Thomas Dullien’s (@halvarflake) recent paper “Weird machines, exploitability, and provable unexploitability” struck a chord with me, albeit just slightly out of tune. Halvar’s formulation is very close to how my own thinking on this subject has been developing since being introduced to LangSec and the notion of Weird Machines by Sergey Bratus (@sergeybratus). This opportunity to jump on Halvar’s coattails is just too good to pass up, so here it goes…
Borrowing the notion of “intended” machine, I would like to extend it to Intended Turing Machine (ITM). I am not ready to accept Halvar’s reduction of all real computers to very large Finite State Automata. While technically correct, the extremely large number of states and transitions makes the reduction impractical for most real world applications, at least in my finite mind.
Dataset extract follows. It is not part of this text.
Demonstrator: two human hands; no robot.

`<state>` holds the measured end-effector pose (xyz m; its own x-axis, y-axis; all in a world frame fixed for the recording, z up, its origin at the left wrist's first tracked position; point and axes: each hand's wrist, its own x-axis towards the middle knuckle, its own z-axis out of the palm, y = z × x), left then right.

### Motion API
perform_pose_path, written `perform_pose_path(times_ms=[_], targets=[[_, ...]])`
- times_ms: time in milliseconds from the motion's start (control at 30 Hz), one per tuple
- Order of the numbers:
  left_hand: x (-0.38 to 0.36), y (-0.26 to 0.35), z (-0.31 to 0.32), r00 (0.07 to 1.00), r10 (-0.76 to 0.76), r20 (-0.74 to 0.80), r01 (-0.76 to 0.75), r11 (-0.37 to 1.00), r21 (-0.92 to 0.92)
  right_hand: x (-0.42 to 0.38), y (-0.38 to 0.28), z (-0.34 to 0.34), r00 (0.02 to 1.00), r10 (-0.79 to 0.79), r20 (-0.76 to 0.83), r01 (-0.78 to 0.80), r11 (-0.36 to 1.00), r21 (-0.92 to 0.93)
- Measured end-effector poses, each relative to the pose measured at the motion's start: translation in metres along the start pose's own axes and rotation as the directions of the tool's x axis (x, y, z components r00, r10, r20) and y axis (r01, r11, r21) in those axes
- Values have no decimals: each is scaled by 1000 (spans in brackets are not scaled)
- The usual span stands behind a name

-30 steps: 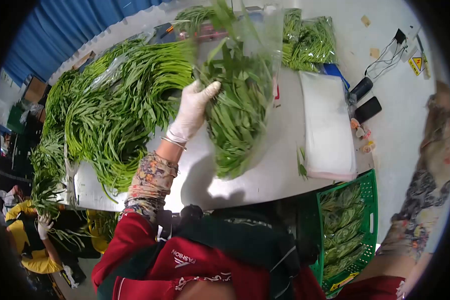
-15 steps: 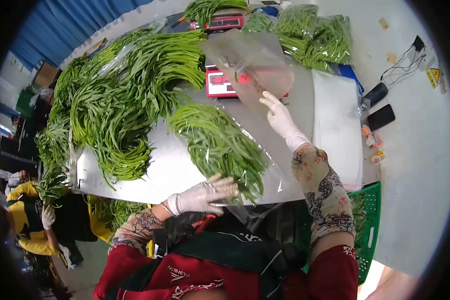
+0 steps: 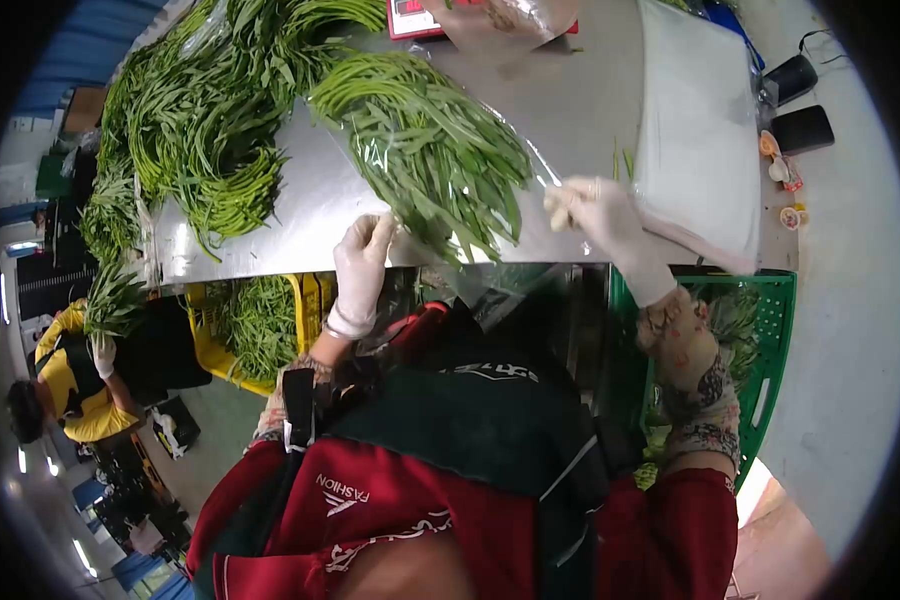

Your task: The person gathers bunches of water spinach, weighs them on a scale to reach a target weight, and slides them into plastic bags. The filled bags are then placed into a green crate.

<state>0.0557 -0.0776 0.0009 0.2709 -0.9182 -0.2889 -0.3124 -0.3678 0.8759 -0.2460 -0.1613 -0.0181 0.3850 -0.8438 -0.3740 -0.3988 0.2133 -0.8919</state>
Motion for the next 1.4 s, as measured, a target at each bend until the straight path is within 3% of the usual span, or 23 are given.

Instead of defining the ITM directly, we define it in terms of the recursively-enumerable language it accepts. Let’s call it the Intended Language (IL). IL is a language of intended execution traces.
As the real program runs, it generates a sequence of executed instructions, along with their actual arguments. IL consists of all possible execution trace strings that can be produced by intended execution of the program.
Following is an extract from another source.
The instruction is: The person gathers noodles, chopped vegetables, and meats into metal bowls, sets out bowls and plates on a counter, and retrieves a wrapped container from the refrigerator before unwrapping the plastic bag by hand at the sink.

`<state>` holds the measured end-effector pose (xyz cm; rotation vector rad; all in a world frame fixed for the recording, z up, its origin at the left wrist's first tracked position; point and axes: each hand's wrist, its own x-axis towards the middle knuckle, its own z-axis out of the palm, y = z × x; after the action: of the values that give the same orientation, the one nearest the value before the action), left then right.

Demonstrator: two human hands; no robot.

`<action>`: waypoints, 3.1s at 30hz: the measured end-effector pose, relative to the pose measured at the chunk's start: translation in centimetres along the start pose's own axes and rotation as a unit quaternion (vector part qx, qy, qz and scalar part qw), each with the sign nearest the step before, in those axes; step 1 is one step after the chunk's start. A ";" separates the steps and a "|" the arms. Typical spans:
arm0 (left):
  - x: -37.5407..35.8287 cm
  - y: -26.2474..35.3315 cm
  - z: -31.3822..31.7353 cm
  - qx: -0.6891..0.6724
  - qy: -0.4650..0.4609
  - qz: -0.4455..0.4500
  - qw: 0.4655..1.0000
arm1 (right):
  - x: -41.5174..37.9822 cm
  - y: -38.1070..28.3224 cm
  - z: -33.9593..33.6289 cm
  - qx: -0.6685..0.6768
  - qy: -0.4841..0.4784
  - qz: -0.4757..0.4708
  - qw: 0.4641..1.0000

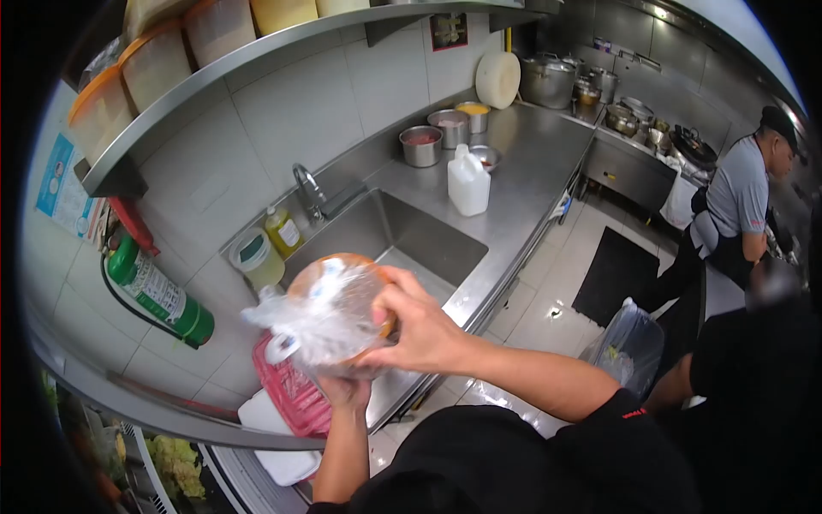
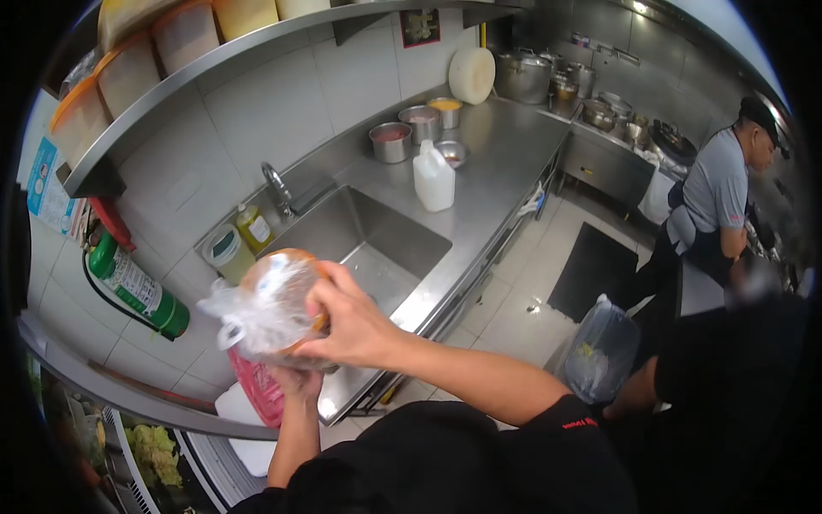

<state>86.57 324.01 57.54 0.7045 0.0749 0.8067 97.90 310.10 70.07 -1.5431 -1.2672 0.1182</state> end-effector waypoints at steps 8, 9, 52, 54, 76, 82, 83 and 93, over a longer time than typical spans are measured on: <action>15.1 -14.5 -1.3 -0.066 0.024 -0.137 0.988 | 6.0 14.7 -6.5 -0.087 0.043 0.058 0.994; 17.1 -15.8 -1.0 -0.065 0.028 -0.140 0.988 | 7.2 16.3 -7.1 -0.093 0.045 0.052 0.993; 32.5 -35.7 16.9 0.742 -0.059 0.135 0.654 | 22.5 47.9 -29.5 -0.106 -0.038 0.154 0.982; 32.4 -35.0 16.0 0.741 -0.102 0.136 0.650 | 20.6 46.8 -30.7 -0.161 -0.033 0.168 0.972; 50.0 -24.9 6.6 0.367 0.196 -0.057 0.908 | 33.4 44.6 -20.4 -0.370 -0.185 0.178 0.893; 45.5 -22.8 11.0 0.724 0.038 0.255 0.640 | 33.1 44.7 -21.2 -0.229 -0.102 0.175 0.952; 45.0 -22.8 11.8 0.723 -0.021 0.236 0.649 | 33.1 45.1 -21.1 -0.207 -0.091 0.187 0.956; 46.7 -27.8 15.1 0.856 0.031 -0.026 0.515 | 32.8 44.6 -19.0 -0.205 0.004 0.216 0.955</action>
<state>141.87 334.34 61.55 2.5529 1.0906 0.4427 152.57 329.07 60.99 -2.1665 -0.9637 0.1338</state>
Any execution trace that is produced by the actual program that is not in IL, is defined as an exploit.
Avoiding exploitation amounts to constraining our program to only produce execution traces that are in IL. We set aside (at least for now) the problem of building a program that cannot be exploited, and instead look at the problem of detecting exploitation.
We introduce the notion of a Validator — a machine that runs on the execution trace (either after or right before actual execution happens) and attempts to distinguish intended operation from exploitation.
If we could build a validator that is equivalent to the ITM, that could accurately accept all and only the strings in IL, we could reliably distinguish intended execution from exploitation. Of course, if we could reliably build an equivalent of the ITM, then we wouldn’t have the problem of exploitation in the first place. Generating a perfectly accurate validator that accepts all and only the string in the ITL, is as hard as writing the correct program in the first place (see wave of hand in lieu of proof).
So we are left with only imperfect validators. Any practical validator for a sufficiently complex program will either reject strings that are in IL and/or accept those that are not. We use VL to designate the language of strings accepted by our validator.
Any string in IL that is not in VL is a false positive — a valid intended execution blocked by our validator.
Any string in VL that is not in IL is a false negative — an exploit that escapes undetected by our validator.
Although a perfect validator may not be possible, we can (and do) build imperfect validators in the form of anti-exploitation countermeasures.
In fact, the common types of countermeasures can be described in terms of validators of reduced complexity — either Finite State Automata (FSA) or Push-Down Automata (PDA).
Data Execution Prevention (DEP) can be recognized as very week Finite State Automata. It has the effect of fixing the alphabet and constraining state transitions defined within basic blocks and direct jumps of our program.
Control Flow Integrity (CFI) strengthens the constraints on state transitions. But, without a secure stack it remains an FSA.
Somewhat counter-intuitively, one of the simplest countermeasures is the one that adds greatest power to a validator. Adding a stack to the validator (eg. shadow stack) elevates it to a Push-Down Automaton. Although this results in a significant increase in theoretical computational capability of the validator, gaining the power to recognize Context Free languages, it still falls far short of being able to recognize the recursively-enumerable IL.
From this view of countermeasures it is apparent that none of them are (or ever can become) perfect.
As any practical validator will be imperfect, it will have to be either too strict or too loose. Too strict is typically not an option, as it will unnecessarily restrict valid intended functionality. So we are left with validators that are too loose and still allow some exploits to slip through undetected.
Finding/constructing an exploit can be reduced to finding the inputs that cause the target program to produce an execution trace S that satisfies the following properties:
- S is not in IL (definition of exploit)
- S is in VL (bypassing validator)
I suspect that finding a string that is in VL but not in IL is straightforward in most cases. A more difficult task is finding the inputs that cause the target program to generate S.
All proofs are left as exercises to the reader. The whole subject deserves a more diligent treatment than I can offer. I hope Halvar’s publication attracts further analysis and peer review to this domain.
Undeveloped ideas for further thought:
- Computer architectures with explicit support for validators as first-class entities.
- Self-contained module validators
- Tune-able validators that can be constrained or relaxed to trade off functionality for increased security or vice versa.